Vertical transmission of Babesia microti, United States.
Subject: DNA (Health aspects)
Disease transmission (Health aspects)
Infection (Health aspects)
Authors: Joseph, Julie T.
Purtill, Kerry
Wong, Susan J.
Munoz, Jose
Teal, Allen
Madison-Antenucci, Susan
Horowitz, Harold W.
Aguero-Rosenfeld, Maria E.
Moore, Julie M.
Abramowsky, Carlos
Wormser, Gary P.
Pub Date: 08/01/2012
Publication: Name: Emerging Infectious Diseases Publisher: U.S. National Center for Infectious Diseases Audience: Academic; Professional Format: Magazine/Journal Subject: Health Copyright: COPYRIGHT 2012 U.S. National Center for Infectious Diseases ISSN: 1080-6040
Issue: Date: August, 2012 Source Volume: 18 Source Issue: 8
Product: Product Code: 2831812 Deoxyribonucleic Acid NAICS Code: 325414 Biological Product (except Diagnostic) Manufacturing
Geographic: Geographic Scope: New York Geographic Code: 1U2NY New York
Accession Number: 299759551
Full Text: Babesiosis is an emerging infection in the United States, principally caused by Babesia microti (1).

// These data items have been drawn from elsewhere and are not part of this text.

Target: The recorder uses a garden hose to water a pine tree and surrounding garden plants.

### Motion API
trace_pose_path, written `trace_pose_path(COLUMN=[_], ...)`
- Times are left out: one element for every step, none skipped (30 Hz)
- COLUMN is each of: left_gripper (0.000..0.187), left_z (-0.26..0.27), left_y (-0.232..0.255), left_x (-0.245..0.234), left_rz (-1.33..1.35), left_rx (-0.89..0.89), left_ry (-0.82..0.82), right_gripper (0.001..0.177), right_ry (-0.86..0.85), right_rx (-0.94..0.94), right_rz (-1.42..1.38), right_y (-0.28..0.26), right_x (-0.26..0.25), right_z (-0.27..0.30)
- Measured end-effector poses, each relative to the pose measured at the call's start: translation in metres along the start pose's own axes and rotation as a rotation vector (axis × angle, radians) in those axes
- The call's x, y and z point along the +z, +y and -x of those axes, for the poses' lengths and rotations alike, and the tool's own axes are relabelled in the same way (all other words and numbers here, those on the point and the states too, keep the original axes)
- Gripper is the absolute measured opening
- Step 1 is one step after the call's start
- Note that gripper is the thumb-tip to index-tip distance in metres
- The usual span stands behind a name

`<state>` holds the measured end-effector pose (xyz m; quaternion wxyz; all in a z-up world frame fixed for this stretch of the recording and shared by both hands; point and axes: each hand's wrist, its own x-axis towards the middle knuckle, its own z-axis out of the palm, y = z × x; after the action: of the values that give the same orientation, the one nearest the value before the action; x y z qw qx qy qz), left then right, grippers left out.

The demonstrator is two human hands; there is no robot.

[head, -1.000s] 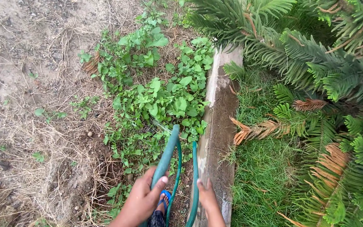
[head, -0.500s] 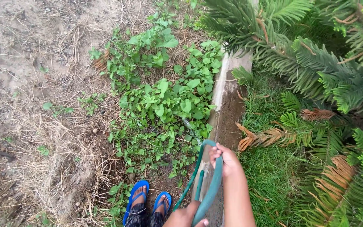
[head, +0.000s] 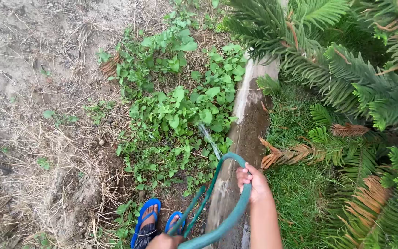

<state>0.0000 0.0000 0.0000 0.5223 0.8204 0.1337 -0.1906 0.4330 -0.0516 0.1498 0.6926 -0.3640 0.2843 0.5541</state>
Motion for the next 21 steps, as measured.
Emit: trace_pose_path(left_gripper=[0.028, 0.028, 0.028, 0.029, 0.029, 0.023, 0.018, 0.018, 0.020, 0.027, 0.027, 0.024, 0.021, 0.021, 0.021, 0.021, 0.021, 0.029, 0.043, 0.043, 0.037], left_z=[-0.001, 0.011, 0.021, 0.030, 0.037, 0.044, 0.051, 0.057, 0.063, 0.068, 0.070, 0.072, 0.074, 0.072, 0.071, 0.069, 0.065, 0.062, 0.056, 0.044, 0.035], left_y=[0.019, 0.045, 0.069, 0.094, 0.083, 0.072, 0.062, 0.072, 0.082, 0.092, 0.100, 0.109, 0.118, 0.121, 0.123, 0.126, 0.127, 0.128, 0.127, 0.135, 0.144], left_x=[-0.027, -0.054, -0.083, -0.113, -0.124, -0.136, -0.145, -0.166, -0.187, -0.208, -0.221, -0.235, -0.248, -0.249, -0.249, -0.250, -0.240, -0.230, -0.222, -0.204, -0.187], left_rz=[-0.032, -0.032, -0.122, -0.212, -0.214, -0.168, -0.121, -0.121, -0.199, -0.277, -0.277, -0.315, -0.352, -0.352, -0.354, -0.356, -0.355, -0.220, -0.087, -0.089, 0.076], left_rx=[-0.001, -0.002, -0.230, -0.457, -0.459, -0.393, -0.324, -0.324, -0.280, -0.230, -0.229, -0.296, -0.364, -0.365, -0.350, -0.334, -0.334, -0.206, -0.076, -0.074, -0.157], left_ry=[-0.013, -0.015, -0.019, -0.018, -0.020, 0.019, 0.054, 0.048, 0.191, 0.333, 0.329, 0.355, 0.382, 0.380, 0.369, 0.359, 0.354, 0.315, 0.281, 0.282, 0.186], right_gripper=[0.027, 0.027, 0.028, 0.029, 0.029, 0.032, 0.034, 0.034, 0.033, 0.033, 0.033, 0.030, 0.028, 0.028, 0.026, 0.025, 0.025, 0.027, 0.029, 0.029, 0.031], right_ry=[0.006, 0.008, 0.004, 0.000, 0.000, -0.029, -0.055, -0.050, -0.041, -0.032, -0.029, -0.038, -0.048, -0.046, -0.061, -0.075, -0.071, -0.106, -0.148, -0.151, -0.204], right_rx=[-0.011, -0.010, -0.041, -0.072, -0.071, -0.107, -0.145, -0.146, -0.195, -0.245, -0.246, -0.273, -0.300, -0.299, -0.316, -0.332, -0.333, -0.319, -0.306, -0.309, -0.284], right_rz=[0.013, 0.012, 0.008, 0.005, 0.003, 0.003, 0.003, 0.000, -0.056, -0.112, -0.114, -0.190, -0.266, -0.268, -0.282, -0.296, -0.298, -0.302, -0.305, -0.305, -0.302], right_y=[0.006, 0.014, 0.021, 0.028, 0.038, 0.048, 0.057, 0.068, 0.079, 0.090, 0.096, 0.103, 0.110, 0.112, 0.114, 0.116, 0.119, 0.121, 0.123, 0.127, 0.132], right_x=[0.012, 0.013, 0.016, 0.019, 0.023, 0.028, 0.030, 0.038, 0.045, 0.053, 0.066, 0.079, 0.092, 0.097, 0.103, 0.108, 0.103, 0.098, 0.096, 0.086, 0.077], right_z=[0.009, 0.014, 0.016, 0.017, 0.020, 0.023, 0.028, 0.030, 0.033, 0.036, 0.039, 0.042, 0.045, 0.047, 0.049, 0.051, 0.051, 0.052, 0.049, 0.047, 0.046])
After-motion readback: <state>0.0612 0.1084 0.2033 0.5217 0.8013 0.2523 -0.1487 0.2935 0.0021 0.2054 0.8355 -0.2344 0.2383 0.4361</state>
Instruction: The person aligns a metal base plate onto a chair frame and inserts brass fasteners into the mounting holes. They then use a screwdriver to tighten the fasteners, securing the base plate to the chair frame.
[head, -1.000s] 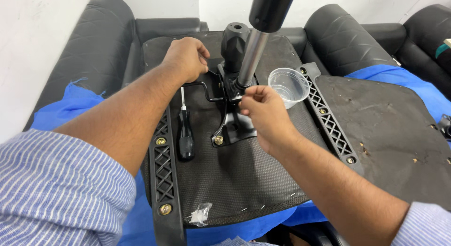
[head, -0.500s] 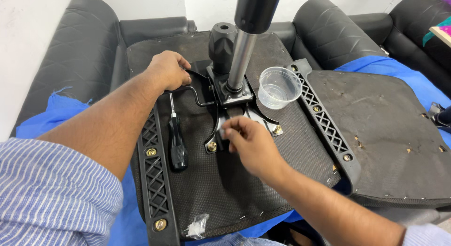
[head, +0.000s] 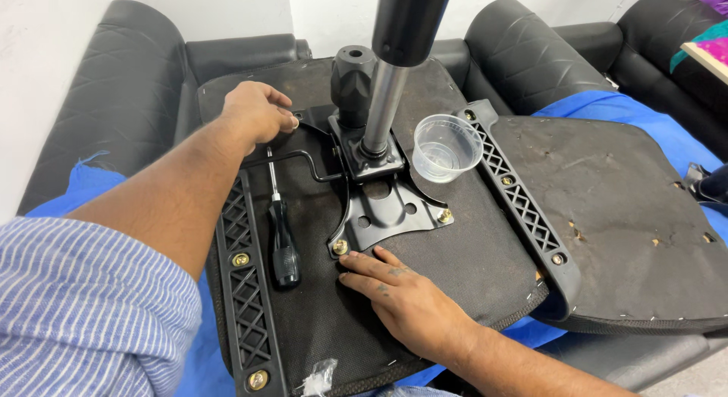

The most common route of infection is the bite of an Ixodes scapularis tick; transmission can also occur by transfusion of infected blood products, and vertical transmission in animals has been documented (2,3) and is a potential route of transmission for humans. We report a case of babesiosis in an infant for whom vertical transmission was suggested by Babesia spp. antibodies in a heel spot blood sample and confirmed by detection of Babesia DNA in placenta tissue.

The Case-Patient

A 6-week-old girl from Yorktown Heights, New York, was admitted to the hospital on September 16, 2002, with a 2-day history of fever, irritability, and decreased oral intake. The mother was asymptomatic during and after her pregnancy. The infant was delivered vaginally and full term at 3,430 g without complications. The infant's mother had visited parks in Westchester and Dutchess Counties in New York during the pregnancy but was unaware of any tick bites. The infant had no known tick exposure, and neither mother nor infant had a history of blood transfusion.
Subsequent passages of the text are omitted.